T
Tom St Denis
Richard Heathfield said:All that is required is a few hundred unsigned chars. We are guaranteed that
CHAR_BIT is at least 8, which is plenty, and we know we can get hold of a
good 32767 bytes' worth of RAM, which is also vastly more than required by
the problem at hand.
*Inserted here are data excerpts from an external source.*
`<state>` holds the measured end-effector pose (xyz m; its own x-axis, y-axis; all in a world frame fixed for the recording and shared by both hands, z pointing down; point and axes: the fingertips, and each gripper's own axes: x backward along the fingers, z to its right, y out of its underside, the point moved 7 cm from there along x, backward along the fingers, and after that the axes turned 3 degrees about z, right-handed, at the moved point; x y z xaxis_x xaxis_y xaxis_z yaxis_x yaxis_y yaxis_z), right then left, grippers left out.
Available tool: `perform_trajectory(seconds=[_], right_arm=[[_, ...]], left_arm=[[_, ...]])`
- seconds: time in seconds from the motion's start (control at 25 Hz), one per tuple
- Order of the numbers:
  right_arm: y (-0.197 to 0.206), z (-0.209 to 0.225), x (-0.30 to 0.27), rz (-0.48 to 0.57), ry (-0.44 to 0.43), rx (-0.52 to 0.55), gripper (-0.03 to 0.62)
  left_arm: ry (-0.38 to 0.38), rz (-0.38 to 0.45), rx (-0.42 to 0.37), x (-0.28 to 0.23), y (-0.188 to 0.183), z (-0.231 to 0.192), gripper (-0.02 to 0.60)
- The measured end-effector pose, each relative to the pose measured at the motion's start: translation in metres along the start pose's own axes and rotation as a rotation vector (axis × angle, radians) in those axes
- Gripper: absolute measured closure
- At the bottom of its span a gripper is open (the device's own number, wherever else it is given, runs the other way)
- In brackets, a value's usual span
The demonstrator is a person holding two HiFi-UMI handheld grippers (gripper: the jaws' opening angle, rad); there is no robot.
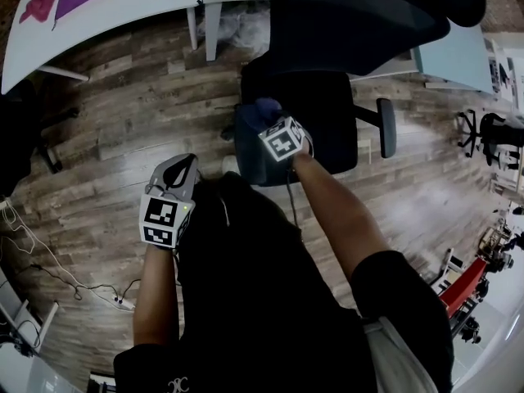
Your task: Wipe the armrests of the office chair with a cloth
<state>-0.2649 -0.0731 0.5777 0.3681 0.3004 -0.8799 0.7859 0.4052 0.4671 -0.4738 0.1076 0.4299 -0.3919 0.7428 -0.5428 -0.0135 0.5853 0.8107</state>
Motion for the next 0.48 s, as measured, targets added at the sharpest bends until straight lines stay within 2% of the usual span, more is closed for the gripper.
perform_trajectory(seconds=[0.2,0.48], right_arm=[[0.016,-0.018,0.013,0.035,-0.034,-0.039,0.526],[0.035,-0.035,0.030,0.077,-0.124,-0.102,0.525]], left_arm=[[0.019,-0.019,-0.021,-0.005,-0.006,0.008,0.575],[0.047,-0.037,-0.050,-0.014,-0.012,0.020,0.575]])
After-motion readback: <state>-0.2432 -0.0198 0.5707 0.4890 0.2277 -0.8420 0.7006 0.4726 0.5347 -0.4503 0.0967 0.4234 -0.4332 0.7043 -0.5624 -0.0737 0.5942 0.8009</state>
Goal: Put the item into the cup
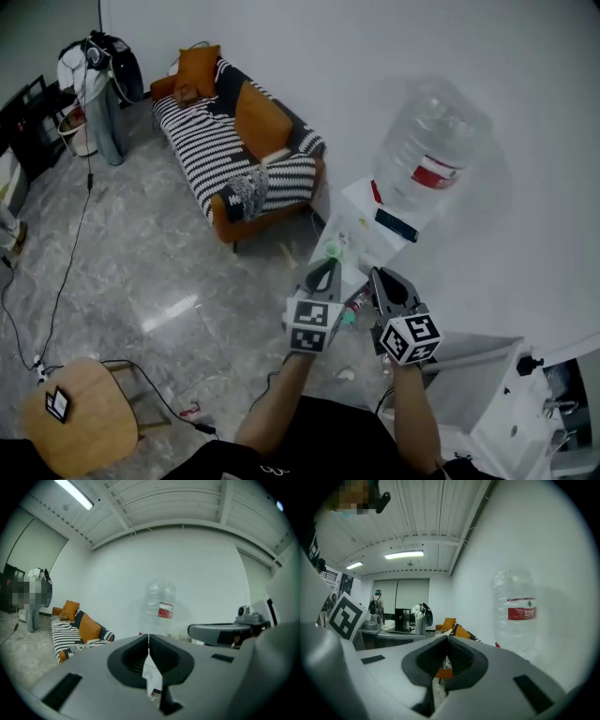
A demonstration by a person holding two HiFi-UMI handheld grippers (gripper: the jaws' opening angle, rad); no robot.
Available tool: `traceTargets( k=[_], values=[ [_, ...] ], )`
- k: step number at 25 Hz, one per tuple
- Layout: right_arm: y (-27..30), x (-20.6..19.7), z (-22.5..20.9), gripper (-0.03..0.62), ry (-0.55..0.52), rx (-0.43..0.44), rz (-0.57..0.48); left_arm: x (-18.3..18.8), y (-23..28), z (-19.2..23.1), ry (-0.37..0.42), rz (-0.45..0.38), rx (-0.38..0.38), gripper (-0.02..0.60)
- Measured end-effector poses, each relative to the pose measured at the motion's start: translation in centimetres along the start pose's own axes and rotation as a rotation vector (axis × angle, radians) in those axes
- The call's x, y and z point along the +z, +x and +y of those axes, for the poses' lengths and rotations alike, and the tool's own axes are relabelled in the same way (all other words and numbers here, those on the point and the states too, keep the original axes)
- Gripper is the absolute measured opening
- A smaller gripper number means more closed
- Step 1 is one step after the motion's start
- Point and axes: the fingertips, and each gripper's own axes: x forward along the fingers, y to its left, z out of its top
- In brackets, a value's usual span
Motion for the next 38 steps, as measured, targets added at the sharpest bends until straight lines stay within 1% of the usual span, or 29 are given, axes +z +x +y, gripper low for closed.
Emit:
traceTargets(
  k=[3,5,8,10,14,17,19,22,26,28,31,35,38],
  values=[
    [-0.8,-0.4,-0.7,0.012,0.029,-0.027,-0.009,-0.4,0.2,-1.0,0.015,0.027,-0.029,0.014],
    [-1.1,-0.8,-1.0,0.012,0.038,-0.031,-0.012,-0.8,0.5,-1.6,0.02,0.05,-0.045,0.014],
    [-1.4,-2.0,-2.0,0.011,0.065,-0.047,-0.012,-1.4,1.5,-2.3,0.054,0.075,-0.069,0.014],
    [-1.6,-2.9,-2.8,0.012,0.089,-0.06,-0.003,-1.9,2.0,-2.6,0.064,0.089,-0.078,0.014],
    [-1.1,-4.4,-4.3,0.012,0.129,-0.07,0.01,-3.0,2.7,-2.7,0.062,0.126,-0.089,0.014],
    [0.1,-5.2,-5.1,0.011,0.149,-0.067,0.018,-3.6,3.7,-2.0,0.041,0.148,-0.093,0.014],
    [1.2,-5.4,-5.5,0.012,0.148,-0.06,0.025,-3.7,4.7,-1.5,0.031,0.158,-0.097,0.014],
    [2.9,-5.7,-6.6,0.012,0.145,-0.054,0.036,-3.8,6.7,-1.1,0.035,0.172,-0.101,0.014],
    [4.5,-6.8,-6.9,0.012,0.139,-0.048,0.068,-5.0,8.7,-0.3,0.028,0.207,-0.1,0.014],
    [5.3,-7.6,-7.4,0.012,0.137,-0.05,0.088,-5.8,9.7,-0.1,0.025,0.237,-0.101,0.014],
    [6.2,-9.7,-7.9,0.012,0.106,-0.053,0.149,-7.6,10.7,0.2,0.011,0.289,-0.103,0.014],
    [8.0,-11.9,-8.1,0.012,0.104,-0.047,0.2,-9.2,11.8,1.9,0.001,0.337,-0.081,0.014],
    [9.4,-13.3,-8.2,0.012,0.058,-0.035,0.245,-10.0,12.8,3.2,0.013,0.357,-0.049,0.014]
  ],
)
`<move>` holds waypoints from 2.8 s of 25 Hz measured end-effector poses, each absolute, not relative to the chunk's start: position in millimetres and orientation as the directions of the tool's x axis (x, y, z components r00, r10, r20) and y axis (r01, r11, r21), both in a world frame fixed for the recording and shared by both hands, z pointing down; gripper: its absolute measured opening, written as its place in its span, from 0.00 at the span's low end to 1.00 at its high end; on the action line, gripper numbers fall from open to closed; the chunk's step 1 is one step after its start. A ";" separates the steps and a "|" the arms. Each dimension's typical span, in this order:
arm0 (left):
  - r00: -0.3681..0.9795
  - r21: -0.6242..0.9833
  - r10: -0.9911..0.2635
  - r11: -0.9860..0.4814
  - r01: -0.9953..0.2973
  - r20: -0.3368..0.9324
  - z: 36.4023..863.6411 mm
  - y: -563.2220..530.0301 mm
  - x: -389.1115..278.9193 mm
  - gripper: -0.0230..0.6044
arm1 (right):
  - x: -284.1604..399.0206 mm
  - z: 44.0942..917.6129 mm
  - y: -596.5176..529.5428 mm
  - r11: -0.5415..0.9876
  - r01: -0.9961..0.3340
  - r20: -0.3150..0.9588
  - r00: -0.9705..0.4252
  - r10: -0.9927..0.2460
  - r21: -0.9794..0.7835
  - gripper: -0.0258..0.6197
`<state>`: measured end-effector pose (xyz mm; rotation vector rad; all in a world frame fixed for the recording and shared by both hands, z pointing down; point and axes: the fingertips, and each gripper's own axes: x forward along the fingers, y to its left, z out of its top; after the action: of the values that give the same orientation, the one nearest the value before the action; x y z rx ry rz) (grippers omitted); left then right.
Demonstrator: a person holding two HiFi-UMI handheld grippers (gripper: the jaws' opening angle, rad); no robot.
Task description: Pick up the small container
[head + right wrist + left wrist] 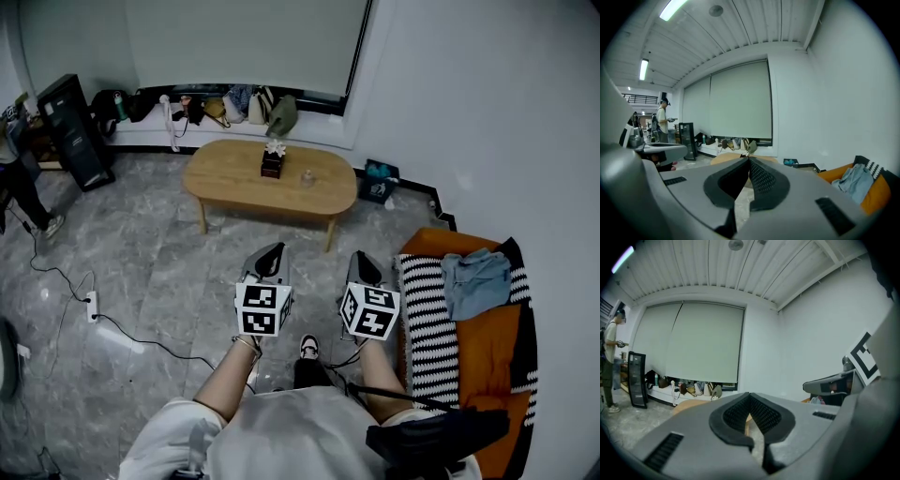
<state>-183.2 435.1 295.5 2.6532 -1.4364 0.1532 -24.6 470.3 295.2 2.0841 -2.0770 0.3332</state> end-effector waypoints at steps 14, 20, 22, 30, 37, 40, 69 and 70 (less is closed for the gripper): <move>0.513 0.050 -0.848 -0.512 -0.858 0.134 278.8 328.3 -128.9 0.05 | 36.1 271.8 361.8 0.025 -0.999 0.261 -0.031 -0.965 -0.026 0.08; 0.481 0.036 -0.867 -0.481 -0.876 0.128 272.5 282.7 -103.3 0.05 | 67.7 265.7 311.6 0.055 -0.998 0.254 -0.060 -0.965 -0.027 0.08; 0.470 0.024 -0.873 -0.471 -0.882 0.132 270.3 267.6 -96.2 0.05 | 76.5 264.0 294.7 0.063 -0.997 0.252 -0.069 -0.965 -0.032 0.08; 0.437 0.014 -0.890 -0.439 -0.899 0.132 263.8 220.7 -66.4 0.05 | 108.0 260.8 239.3 0.096 -0.993 0.244 -0.110 -0.963 -0.070 0.08; 0.434 -0.024 -0.885 -0.444 -0.896 0.168 276.0 191.6 -45.4 0.05 | 121.6 274.6 205.7 0.105 -0.987 0.251 -0.134 -0.959 -0.123 0.08; 0.441 -0.037 -0.880 -0.454 -0.890 0.179 280.6 182.2 -34.1 0.05 | 130.6 283.5 193.3 0.098 -0.985 0.262 -0.133 -0.956 -0.143 0.08; 0.482 0.035 -0.856 -0.484 -0.874 0.185 296.3 -34.0 -4.0 0.05 | 171.9 294.4 4.7 0.011 -0.992 0.302 -0.049 -0.952 -0.127 0.08; 0.483 0.036 -0.856 -0.485 -0.874 0.184 295.2 -43.9 -4.2 0.05 | 172.4 293.2 -4.4 0.008 -0.992 0.303 -0.046 -0.952 -0.126 0.08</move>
<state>-4.2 -43.9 295.2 2.5953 -1.5222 0.2134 172.4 -4.4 293.2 2.0738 -2.1329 0.4611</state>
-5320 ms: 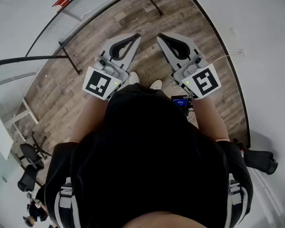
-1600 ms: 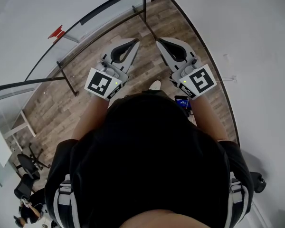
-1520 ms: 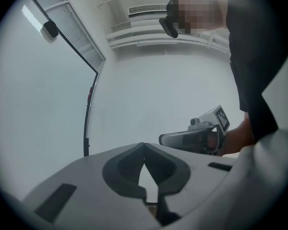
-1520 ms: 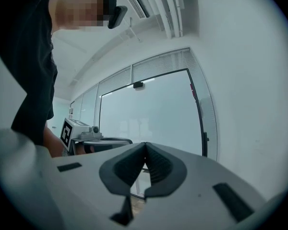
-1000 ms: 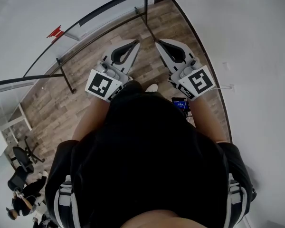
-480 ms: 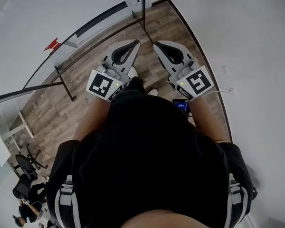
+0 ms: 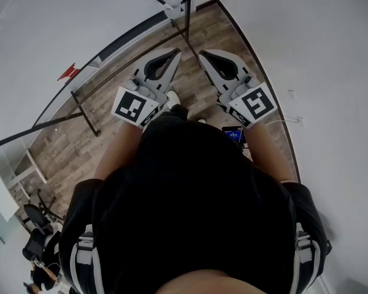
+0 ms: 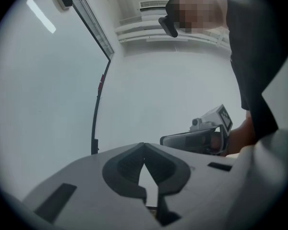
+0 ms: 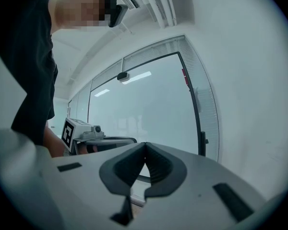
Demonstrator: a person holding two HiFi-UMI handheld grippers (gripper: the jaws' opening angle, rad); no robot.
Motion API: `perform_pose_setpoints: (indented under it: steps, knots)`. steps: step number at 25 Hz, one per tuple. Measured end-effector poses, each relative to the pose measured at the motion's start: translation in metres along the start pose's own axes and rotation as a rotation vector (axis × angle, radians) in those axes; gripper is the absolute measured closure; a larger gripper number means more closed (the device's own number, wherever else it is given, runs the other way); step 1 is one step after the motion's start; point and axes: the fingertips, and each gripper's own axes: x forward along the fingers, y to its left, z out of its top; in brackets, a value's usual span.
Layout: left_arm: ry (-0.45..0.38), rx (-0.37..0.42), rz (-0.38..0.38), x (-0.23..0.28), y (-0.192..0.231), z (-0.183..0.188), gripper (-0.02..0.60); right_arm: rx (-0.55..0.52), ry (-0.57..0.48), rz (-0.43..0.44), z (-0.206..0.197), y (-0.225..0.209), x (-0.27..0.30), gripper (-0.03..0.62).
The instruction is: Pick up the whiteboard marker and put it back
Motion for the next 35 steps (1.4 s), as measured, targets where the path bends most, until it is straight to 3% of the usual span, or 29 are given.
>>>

I think it's very obvious that there are no resource
or size issues here.
It is quite possible todo in ISO C.... ;-)
#include <tommath.h>
int main(int argc, char **argv)
{
mp_int a;
char buf[1000];
int x;
if (argc != 2 || sscanf(argv[1], "%d", &x) != 1) {
printf("Syntax: f num\n");
return EXIT_FAILURE;
}
mp_init(&a);
mp_set(&a, 1);
do {
mp_mul_d(&a, x, &a);
} while (--x > 0);
mp_toradix(&a, buf, 10);
printf("%s ! == %s\n", argv[1], buf);
mp_clear(&a);
return EXIT_SUCCESS;
}
[I should have error checking... but you get the point right ?]
This produced
tom@tomlaptop ~
$ time ./f 73
73 ! ==
4470115461512684340891257138125051110076800700282905015819080092370422104067
183317016903680000000000000000
real 0m0.084s
user 0m0.040s
sys 0m0.040s
[most of that time was spent in cygwin startup and the mp_toradix conversion
because "f 4" and "f 350" produce basically the same numbers...]
There, that's how you do 73! in portable C.